**Work instructions:** The answer must consist of every line in the data below that holds the word "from".

**Recorded information:**
= = = =

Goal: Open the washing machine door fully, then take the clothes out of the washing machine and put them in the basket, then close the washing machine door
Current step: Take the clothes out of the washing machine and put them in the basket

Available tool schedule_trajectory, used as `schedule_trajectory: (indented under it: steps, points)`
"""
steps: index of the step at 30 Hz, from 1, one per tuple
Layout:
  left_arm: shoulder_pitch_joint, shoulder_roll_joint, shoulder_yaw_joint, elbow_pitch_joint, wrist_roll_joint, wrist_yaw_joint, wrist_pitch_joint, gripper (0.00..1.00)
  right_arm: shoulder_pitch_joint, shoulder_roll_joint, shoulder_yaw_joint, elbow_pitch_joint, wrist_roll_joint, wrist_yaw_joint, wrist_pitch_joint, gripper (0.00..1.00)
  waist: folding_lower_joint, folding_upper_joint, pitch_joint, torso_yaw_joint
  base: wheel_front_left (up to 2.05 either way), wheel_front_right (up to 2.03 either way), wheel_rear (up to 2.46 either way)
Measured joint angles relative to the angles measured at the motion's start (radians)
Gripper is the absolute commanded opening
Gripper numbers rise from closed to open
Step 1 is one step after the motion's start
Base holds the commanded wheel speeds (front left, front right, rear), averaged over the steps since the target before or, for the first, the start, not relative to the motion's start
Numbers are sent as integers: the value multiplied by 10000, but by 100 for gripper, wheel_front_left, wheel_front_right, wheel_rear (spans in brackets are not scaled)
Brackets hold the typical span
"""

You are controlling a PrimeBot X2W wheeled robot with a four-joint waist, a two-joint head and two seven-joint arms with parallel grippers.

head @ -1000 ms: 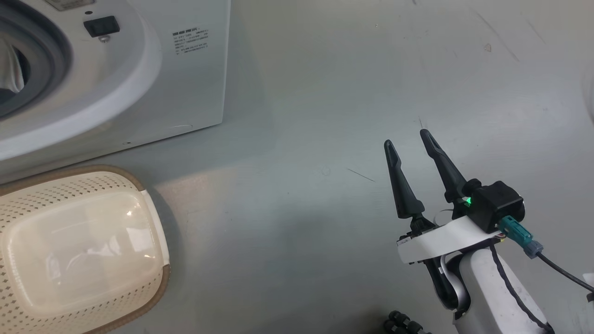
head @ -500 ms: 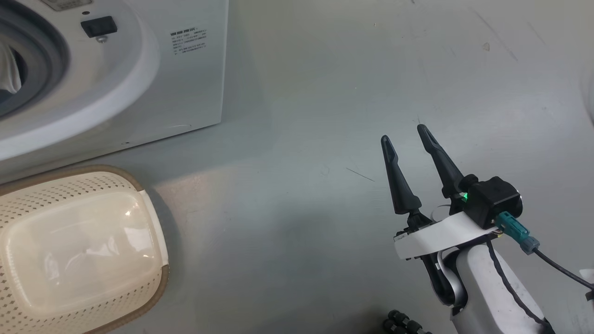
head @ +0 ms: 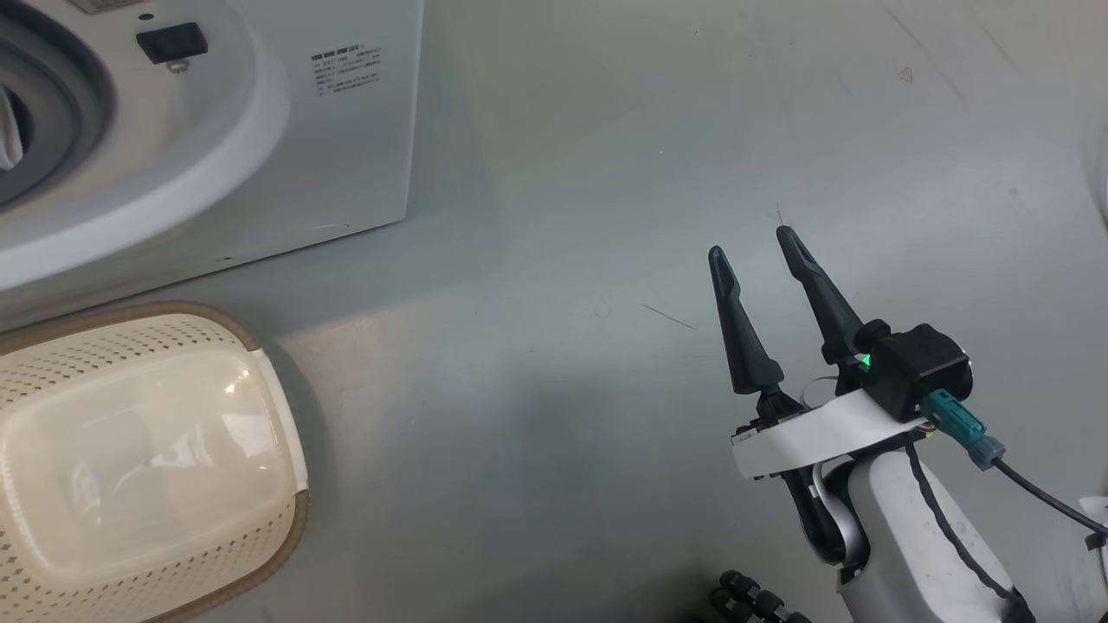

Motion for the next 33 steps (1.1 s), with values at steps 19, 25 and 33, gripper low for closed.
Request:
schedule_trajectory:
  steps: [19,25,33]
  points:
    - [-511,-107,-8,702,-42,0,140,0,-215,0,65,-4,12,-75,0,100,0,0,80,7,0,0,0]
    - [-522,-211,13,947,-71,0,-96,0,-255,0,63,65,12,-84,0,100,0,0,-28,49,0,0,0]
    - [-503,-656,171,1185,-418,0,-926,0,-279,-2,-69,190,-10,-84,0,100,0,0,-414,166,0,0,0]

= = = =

**Exercise response:**
steps: index of the step at 30 Hz, from 1, one per tuple
Gripper numbers rise from closed to open

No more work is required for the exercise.